Торжествующе залпом выпила его. И потянулась за другим. Они, действительно, станут звездами!
Три недели спустя в Детройте Орхидея с сильно бьющимся сердцем взбежала по лестнице, ее голос перешел от исступленного восторга в пронзительный крик.
— Вэл, это произошло, это произошло, нас передают по радио. Я слышала нас в программе Томми Шеннона. Теперь мы звезды, нас передают по радио! Я не могу поверить, это произошло так быстро!
— Правда?
Валентина бросилась вниз, где Орхидея включила дорогую стереосистему Ледереров и встала в дверях как вкопанная. Их собственные голоса звучали по радио, исполняя «Хорошеньких девушек».
— Не правда ли, это замечательно, — вскрикнула Орхидея, — но слишком, слишком невероятно!
Валентина стояла в дверях, и внезапно слезы обожгли глаза и побежали по щекам. Это было замечательно и фантастично. Пожалуй, самое лучшее, что она когда-либо слышала.

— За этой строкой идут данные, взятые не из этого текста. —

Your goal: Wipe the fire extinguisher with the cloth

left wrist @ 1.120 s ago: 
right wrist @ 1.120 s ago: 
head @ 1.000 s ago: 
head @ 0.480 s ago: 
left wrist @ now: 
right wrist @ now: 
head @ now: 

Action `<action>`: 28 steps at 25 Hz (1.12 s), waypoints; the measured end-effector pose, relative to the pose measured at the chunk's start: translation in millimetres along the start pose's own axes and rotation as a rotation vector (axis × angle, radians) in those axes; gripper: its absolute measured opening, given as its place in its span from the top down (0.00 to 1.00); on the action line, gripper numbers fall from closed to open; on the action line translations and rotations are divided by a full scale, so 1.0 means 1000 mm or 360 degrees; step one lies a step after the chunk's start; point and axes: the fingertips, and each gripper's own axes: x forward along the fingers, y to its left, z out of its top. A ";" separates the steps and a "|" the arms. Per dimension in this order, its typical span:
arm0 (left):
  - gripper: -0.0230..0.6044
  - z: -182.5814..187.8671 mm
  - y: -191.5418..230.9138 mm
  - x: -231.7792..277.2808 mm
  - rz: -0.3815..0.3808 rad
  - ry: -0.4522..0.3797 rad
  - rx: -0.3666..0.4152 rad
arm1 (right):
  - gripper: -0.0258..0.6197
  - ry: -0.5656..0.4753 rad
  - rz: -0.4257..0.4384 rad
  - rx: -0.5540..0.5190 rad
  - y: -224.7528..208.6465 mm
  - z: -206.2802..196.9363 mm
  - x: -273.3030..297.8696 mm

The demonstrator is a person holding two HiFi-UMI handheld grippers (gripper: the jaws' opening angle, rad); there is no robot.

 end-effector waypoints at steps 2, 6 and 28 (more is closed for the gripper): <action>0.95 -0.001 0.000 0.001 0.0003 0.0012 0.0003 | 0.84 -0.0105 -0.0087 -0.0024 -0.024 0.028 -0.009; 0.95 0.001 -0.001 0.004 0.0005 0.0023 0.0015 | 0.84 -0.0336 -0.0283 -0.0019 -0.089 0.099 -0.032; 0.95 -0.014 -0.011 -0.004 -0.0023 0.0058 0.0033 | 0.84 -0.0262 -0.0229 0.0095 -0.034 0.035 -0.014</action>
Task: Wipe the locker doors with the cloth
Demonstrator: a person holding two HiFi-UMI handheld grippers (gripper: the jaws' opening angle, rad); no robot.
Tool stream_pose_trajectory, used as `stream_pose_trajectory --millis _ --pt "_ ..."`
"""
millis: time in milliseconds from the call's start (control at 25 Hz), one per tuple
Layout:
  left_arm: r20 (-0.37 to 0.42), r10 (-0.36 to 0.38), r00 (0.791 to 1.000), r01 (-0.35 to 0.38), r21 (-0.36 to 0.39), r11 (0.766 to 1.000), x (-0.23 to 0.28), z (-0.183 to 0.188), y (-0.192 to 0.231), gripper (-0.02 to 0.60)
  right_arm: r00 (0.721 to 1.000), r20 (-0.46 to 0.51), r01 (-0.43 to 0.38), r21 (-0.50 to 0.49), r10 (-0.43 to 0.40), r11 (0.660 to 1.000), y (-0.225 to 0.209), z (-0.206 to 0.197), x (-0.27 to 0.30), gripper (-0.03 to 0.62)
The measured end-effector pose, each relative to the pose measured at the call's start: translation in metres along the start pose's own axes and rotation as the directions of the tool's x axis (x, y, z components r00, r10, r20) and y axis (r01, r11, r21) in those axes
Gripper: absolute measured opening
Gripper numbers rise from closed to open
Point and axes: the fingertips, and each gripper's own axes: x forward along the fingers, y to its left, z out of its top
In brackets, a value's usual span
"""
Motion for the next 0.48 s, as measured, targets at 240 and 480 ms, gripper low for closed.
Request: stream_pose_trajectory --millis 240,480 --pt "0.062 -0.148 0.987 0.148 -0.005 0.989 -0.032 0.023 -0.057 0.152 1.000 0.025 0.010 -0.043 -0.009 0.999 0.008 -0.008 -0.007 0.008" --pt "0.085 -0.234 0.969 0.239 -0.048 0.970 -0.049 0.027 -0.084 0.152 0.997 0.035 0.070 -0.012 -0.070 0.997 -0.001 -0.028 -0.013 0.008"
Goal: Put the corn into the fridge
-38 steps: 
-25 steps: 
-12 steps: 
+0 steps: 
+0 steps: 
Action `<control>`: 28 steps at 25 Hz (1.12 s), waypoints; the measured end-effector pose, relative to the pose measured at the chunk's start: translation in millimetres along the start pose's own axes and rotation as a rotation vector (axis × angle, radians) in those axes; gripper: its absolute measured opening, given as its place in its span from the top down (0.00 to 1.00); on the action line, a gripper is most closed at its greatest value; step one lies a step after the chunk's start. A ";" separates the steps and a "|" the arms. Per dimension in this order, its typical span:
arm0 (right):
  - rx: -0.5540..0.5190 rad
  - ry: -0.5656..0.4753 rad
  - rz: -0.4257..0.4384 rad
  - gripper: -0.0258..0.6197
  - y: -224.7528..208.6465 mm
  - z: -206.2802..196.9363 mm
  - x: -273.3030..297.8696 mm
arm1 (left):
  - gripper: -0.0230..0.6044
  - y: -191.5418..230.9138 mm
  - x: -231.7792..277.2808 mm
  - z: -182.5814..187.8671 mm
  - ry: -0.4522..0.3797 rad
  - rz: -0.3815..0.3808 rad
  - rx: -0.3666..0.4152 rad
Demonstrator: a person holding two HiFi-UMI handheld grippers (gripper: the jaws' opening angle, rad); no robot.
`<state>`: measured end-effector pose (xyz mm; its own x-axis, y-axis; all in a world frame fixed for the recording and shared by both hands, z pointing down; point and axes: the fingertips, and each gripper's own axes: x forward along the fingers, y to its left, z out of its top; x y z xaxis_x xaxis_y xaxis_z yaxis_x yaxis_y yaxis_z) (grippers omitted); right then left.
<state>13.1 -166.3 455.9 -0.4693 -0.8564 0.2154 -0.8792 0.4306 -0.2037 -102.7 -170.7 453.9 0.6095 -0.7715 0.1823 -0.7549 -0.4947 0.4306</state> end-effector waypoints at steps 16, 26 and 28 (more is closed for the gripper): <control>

Орхидея поспешно вышла от Миры Линдер, зачарованно прикасаясь к своей новой прическе. Модельер приглушила ярко-рыжий цвет ее волос, придав им великолепный каштановый оттенок и слегка распрямила ее кудри, превратив волосы Орхидеи в рыжевато-коричневую гриву, эффектно струившуюся волнистым потоком. Девушка была так взволнованна, что была готова завизжать от восторга. Этим утром позвонил продюсер из шоу Дика Кларка. Их пригласили заменить заболевшую пневмонией Лауру Бранниган.
Слава Богу, они уже купили платья в Калифорнии. Узкие. Облегающие. Усыпанные блестками цвета орхидеи. Наконец-то они могут надеть их. Она едва могла дождаться, чтобы рассказать обо всем Элайдже.
Бегом припустив на стоянку, она села в свой новый красный «камаро», который купила себе на аванс, полученный за пластинку. Он был точно такой же, как тот, который уже водила Валентина. Через несколько минут она была на скоростной автомагистрали Джон Лодж и вскоре припарковала машину у дома Элайджи.
Напевая, она входила в квартиру на двенадцатом этаже. Едкий запах марихуаны ударил ей в ноздри. Элайджи не было видно, но на стерео заливалась Дайана Росс.
— Элайджа? Лайдж! — позвала она и сбросила одежду, прежде чем направиться в спальню. На пол упала ее футболка, за ней последовали джинсы от Голории Вандербилт и наконец кружевные черные трусики-бикини. Лифчика на ней, как всегда, не было.
— Элайджа?
— Орхидея? Это ты, милая?
Она подошла к спальне и распахнула дверь. Комната пропахла марихуаной, голубой дымок плыл по комнате. Голый Элайджа на своей огромной кровати склонился к миловидной блондинке, которая присутствовала на вечере Берри Горди.
Орхидея в ужасе застыла и тихо вскрикнула.
— Привет, детка, — протянул Элайджа, отрываясь от своих занятий, — заходи, милая. Мы уже разогрелись, но ты можешь к нам присоединиться.
— Я… я… — задохнулась Орхидея, чувствуя, как волна желчи поднимается из желудка. Прижав обе руки ко рту, она повернулась и выбежала, схватила одежду и стала натягивать ее на ходу. В лифте, всю дорогу до вестибюля, она плакала.